I did not note this until recently, but on this blog, it seems I have given each of the historical four great Chinese beauties of antiquity (Si Da Meinü 四大美女) her own blog post here. I feel I should not leave this happy incidence unremarked, particularly given my recent treatment of how a certain unnamed Wei beauty commemorated in the Odes seems to have touched off an entire prophetic-reformist tradition in Chinese philosophy on account of her influence over the imagination of the young Bu Zixia 卜子夏. If I were feeling a trifle frivolous, and sought to indulge for a moment my apparently incorrigible desire to draw comparative links between Chinese and classical Western philosophies, I could point out that each of the four beauties in Chinese literature appears to correspond to a Platonic-Aristotelian ‘cardinal virtue’. And since I just made for myself such a pseudo-exculpation, I’m gonna go ahead and do just that:
- Shi Yiguang 施夷光 (also Xi Shi 西施) points to the virtue of moderation, or temperance. She exhibits a stern self-control, and also a fierce devotion to the Yue merchant fisherman Fan Li when she is given to Fuchai of Wu. She does not allow herself to be swayed by Fuchai’s affections, but delivers him over to Yue, even though it almost certainly means her death.
- Wang Zhaojun 王昭君 points to the virtue of audacity, or fortitude. Though most of the women in Han Yuandi’s harem were appalled and frightened by the idea of being sent into Xiongnu territory to wed a khaghan of that people, Wang Zhaojun understood the benefits of peace, and although it saddened her deeply to leave China and the idea of entering the Xiongnu frightened her, she agreed to leave and be married to a foreigner she had never met.

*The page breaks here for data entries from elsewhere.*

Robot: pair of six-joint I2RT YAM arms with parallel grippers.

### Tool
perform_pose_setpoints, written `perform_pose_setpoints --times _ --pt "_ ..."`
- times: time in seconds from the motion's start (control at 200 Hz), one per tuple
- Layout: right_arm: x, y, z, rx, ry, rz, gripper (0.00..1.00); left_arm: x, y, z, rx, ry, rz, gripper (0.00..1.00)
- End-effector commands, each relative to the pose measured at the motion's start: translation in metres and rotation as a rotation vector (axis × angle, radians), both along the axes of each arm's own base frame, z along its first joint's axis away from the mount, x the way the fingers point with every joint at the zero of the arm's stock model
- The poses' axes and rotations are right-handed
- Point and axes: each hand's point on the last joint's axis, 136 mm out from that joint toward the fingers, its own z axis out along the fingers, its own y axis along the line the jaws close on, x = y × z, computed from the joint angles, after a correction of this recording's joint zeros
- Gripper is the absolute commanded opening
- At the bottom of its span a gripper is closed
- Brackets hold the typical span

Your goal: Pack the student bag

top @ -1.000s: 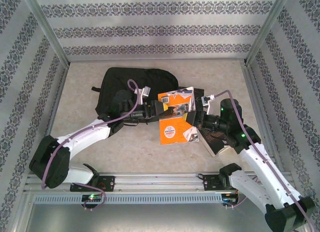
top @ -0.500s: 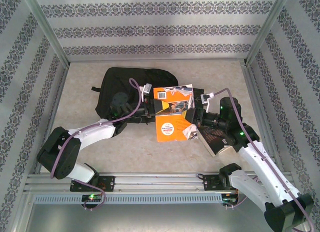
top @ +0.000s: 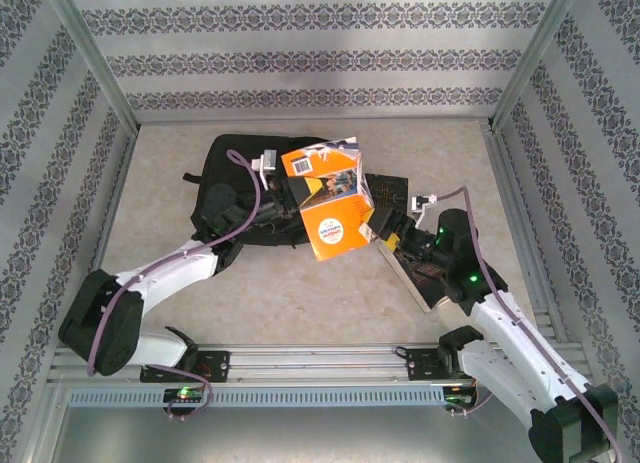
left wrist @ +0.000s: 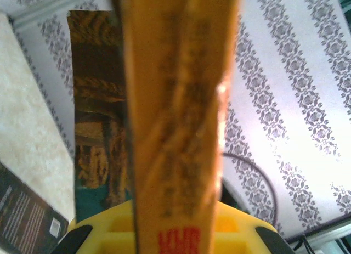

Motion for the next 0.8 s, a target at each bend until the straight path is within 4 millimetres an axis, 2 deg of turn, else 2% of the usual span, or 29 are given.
perform_pose_setpoints --times 0.0,0.21,0.445,0.62,0.725,0.799 --pt "0.004 0.006 0.041 0.221 -0.057 -0.026 0.97 0.006 0.022 0.068 -0.085 -0.163 0.142 0.0" --pt "-0.006 0.021 0.086 0.33 -0.196 -0.013 0.98 0.013 0.03 0.083 -0.134 -0.163 0.196 0.0" --pt "-0.012 0.04 0.132 0.448 -0.368 0.016 0.96 0.016 0.035 0.077 -0.16 -0.133 0.226 0.0" --pt "-0.018 0.048 0.161 0.371 -0.538 0.014 0.83 0.018 0.038 0.065 -0.16 -0.093 0.242 0.0" --pt "-0.018 0.041 0.166 0.32 -0.606 -0.058 0.66 0.018 0.039 0.058 -0.134 -0.074 0.257 0.0" --pt "-0.013 0.032 0.165 0.305 -0.62 -0.121 0.63 0.018 0.039 0.053 -0.13 -0.064 0.262 0.0"
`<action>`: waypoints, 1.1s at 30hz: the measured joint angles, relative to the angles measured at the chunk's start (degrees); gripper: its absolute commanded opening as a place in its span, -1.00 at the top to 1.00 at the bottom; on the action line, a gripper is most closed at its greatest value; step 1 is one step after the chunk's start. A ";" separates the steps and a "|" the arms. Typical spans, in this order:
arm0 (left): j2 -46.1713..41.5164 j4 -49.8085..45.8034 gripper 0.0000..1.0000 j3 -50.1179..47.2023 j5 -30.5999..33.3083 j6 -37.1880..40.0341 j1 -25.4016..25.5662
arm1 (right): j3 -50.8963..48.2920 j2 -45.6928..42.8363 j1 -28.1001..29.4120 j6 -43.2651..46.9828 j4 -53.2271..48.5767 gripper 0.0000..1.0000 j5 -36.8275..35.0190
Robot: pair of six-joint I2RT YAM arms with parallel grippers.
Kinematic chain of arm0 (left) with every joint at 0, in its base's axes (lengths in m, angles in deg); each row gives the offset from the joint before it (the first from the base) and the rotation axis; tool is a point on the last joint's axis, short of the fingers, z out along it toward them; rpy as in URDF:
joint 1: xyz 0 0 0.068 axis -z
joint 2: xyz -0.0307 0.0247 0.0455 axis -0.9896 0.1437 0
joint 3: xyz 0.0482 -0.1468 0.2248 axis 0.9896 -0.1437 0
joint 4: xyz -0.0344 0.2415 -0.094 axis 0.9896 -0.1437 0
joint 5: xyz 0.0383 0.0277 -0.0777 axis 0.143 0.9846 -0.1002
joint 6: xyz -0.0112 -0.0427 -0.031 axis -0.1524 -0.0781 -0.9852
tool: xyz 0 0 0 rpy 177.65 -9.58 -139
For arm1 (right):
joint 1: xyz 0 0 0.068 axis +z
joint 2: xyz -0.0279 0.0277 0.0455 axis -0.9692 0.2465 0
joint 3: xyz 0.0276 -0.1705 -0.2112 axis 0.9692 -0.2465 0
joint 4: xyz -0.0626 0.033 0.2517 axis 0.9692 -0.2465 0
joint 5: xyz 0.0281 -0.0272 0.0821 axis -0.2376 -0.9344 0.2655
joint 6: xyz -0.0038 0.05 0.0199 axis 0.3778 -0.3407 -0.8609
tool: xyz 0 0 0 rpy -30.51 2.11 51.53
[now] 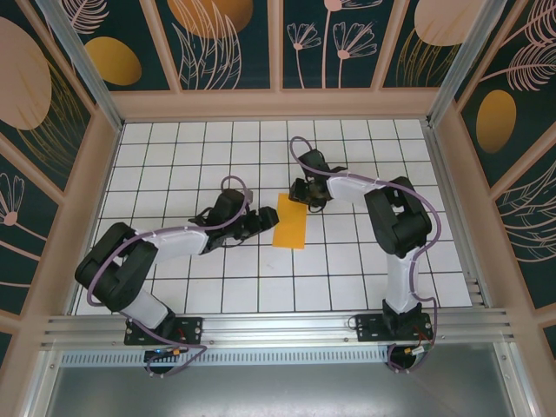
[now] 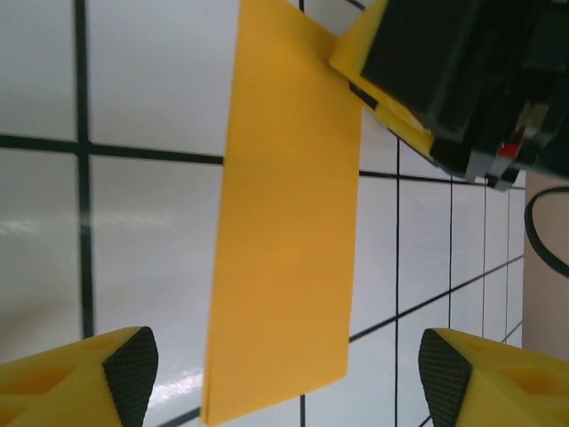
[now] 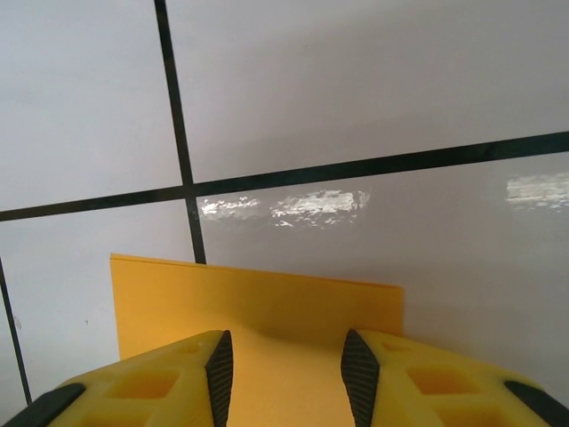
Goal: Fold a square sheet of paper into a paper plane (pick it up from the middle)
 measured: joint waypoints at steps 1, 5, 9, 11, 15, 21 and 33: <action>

- Ren Hongchang 任红昌 (also Diaochan 貂蝉) points to the virtue of justice. She allowed herself to be used as a honeypot, seducing both Dong Zhuo and Lü Bu and urging the latter to kill the former, to save the Han Dynasty and to put an end to a bloody, murderous tyrant. In the popular telling of her story, she is motivated primarily by patriotism and by filial piety.
- Yang Yuhuan 杨玉环 (also guifei 贵妃) points, albeit in an ironic way, to the virtue of sense or prudence. She did not exert any particular sound sense herself (except possibly when she showed appreciation for Minghuang’s gifts to her), but her tragic fate shows the way in which Minghuang ought to have done: he should have paid closer attention to state affairs, and not allowed Yang’s family to accede to high office.
The other dimension of the poetic and operatic admiration for these women was the tragic bent of each of their lives. Despite their beauty being so intense that, in the realm of idiom, Xi Shi’s looks could cause fish to sink (西施沉鱼), Wang Zhaojun’s could cause geese to fall out of the sky (昭君落雁), Diaochan’s could shame the moon (貂蝉闭月) and Yang Guifei’s could cause flowers to hide themselves in embarrassment (贵妃羞花) – each of them seems to have gotten a tragic ending, at least in some versions of each woman’s tale. Yang Guifei was scapegoated for a political crime that was none of her own doing. Diaochan was, at least according to some versions of the story, killed by Guan Yu because her beauty was deemed too dangerous to him and his sworn brothers. Wang Zhaojun lived a long life with two husbands who dearly loved her, but still spent her life in exile from China. And Xi Shi – depending on which source you cite – was either killed after Yue’s invasion of Wu, or else ran off with Fan Li and spent the rest of her life quietly on a fishing boat on Lake Tai.
Despite being immortalised in song and poem and opera, in truth the main lesson, possibly a trifle Machiavellian, to be drawn from the beauties of Chinese history is that it could be highly dangerous for a woman – even a woman possessed of charm and physical pulchritude – to draw too close to men with high political power… unless she could be assured of wielding that power herself, like the Empress Wu Zetian 武则天. The classical Ru tradition would likely take strong exception to my philosophically-syncretistic attempt above to associate each Chinese beauty with a relevant Western virtue, as the followers of Confucius – particularly after the Tang Dynasty – have tended to frown upon such powers in women. This is analogous to Plato’s well-founded distrust of the ‘knack’ of Greek hetairai for telling men what they want to hear, as a potential danger to men’s self-control and thus to good order in the state. But Confucius himself seems to hint that it is not men’s desire for beauty that is itself evil, but the incorrect ordering of it: if it causes him to abandon the rites, justice and benevolence then such a desire becomes evil. But if, on the other hand, he is able to sublimate it the way Bu Zixia did… then such desire can deepen and quicken the pursuit of correct things – goodness for its own sake, and truth.